A few important limits before treating any of this as definitive:

  • The corpus is a phrase- and alias-matched subset, not a census. A paper introducing a TSFM under a name we did not anticipate, in an abstract that does not use any of our search phrases, is missed. Coverage is strong for 2024 onwards and weaker for 2021–2022.
  • OpenAlex indexes new arXiv submissions and conference proceedings with a 2–8 week lag. May 2026's partial count will rise; ICLR 2026 proceedings finish indexing around late June and we expect the 2026 numbers to revise upward by an estimated 30–50 papers.
  • The category classifier is heuristic and not formally validated. Specific category counts are approximate; the trend shapes are likely robust to classifier noise but we have not proven that. A classifier audit is the top methodology priority for the next iteration.
  • "Release record" is not "distinct model." The 43 release records count version increments, checkpoint variants, and major successors separately. The count of distinct foundation-model families is closer to 20.
  • Paper count is not field health. Monthly volume reflects effort and attention, not quality, novelty, or downstream usefulness. Our benchmarking-challenges post covers the related concern.

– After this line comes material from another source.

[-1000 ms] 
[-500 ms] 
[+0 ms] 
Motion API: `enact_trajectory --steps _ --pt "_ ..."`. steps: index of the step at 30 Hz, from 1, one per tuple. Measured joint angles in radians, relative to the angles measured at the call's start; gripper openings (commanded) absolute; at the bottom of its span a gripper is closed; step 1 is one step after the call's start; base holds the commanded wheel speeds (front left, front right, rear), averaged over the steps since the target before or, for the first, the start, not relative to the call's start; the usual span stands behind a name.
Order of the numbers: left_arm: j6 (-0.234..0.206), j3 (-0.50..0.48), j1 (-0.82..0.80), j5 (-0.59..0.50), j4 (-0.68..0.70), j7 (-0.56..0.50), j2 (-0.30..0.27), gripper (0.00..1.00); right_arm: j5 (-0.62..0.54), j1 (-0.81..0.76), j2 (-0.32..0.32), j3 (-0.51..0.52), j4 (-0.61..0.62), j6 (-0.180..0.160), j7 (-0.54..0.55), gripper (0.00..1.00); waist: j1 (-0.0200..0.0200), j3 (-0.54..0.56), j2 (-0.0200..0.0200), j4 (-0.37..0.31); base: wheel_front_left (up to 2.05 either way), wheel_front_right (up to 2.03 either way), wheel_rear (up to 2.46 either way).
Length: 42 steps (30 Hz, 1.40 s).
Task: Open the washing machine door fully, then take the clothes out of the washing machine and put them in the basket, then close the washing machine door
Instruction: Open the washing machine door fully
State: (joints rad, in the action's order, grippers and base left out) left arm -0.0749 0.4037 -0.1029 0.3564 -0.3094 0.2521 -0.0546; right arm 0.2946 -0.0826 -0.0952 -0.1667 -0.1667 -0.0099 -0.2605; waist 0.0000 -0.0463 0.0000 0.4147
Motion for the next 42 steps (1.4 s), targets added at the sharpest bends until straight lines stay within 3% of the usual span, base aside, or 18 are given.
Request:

The full inclusion rules, alias list, classification rules, and known coverage gaps are in methodology.md and aliases.json. Raw chart data: v3_counts.json, models.json, model_mentions.json, classifications_v2.json. This snapshot is dated 2026-05-21; we will refresh after ICLR proceedings finish indexing.


Citations: arXiv:2309.07207 (EarthPT), arXiv:2310.03589 (TimeGPT-1), arXiv:2310.08278 (Lag-Llama), arXiv:2310.10688 (TimesFM), arXiv:2402.02592 (Moirai), arXiv:2402.03885 (MOMENT), arXiv:2403.07815 (Chronos). Data source: OpenAlex Works API. Analysis date: 2026-05-21.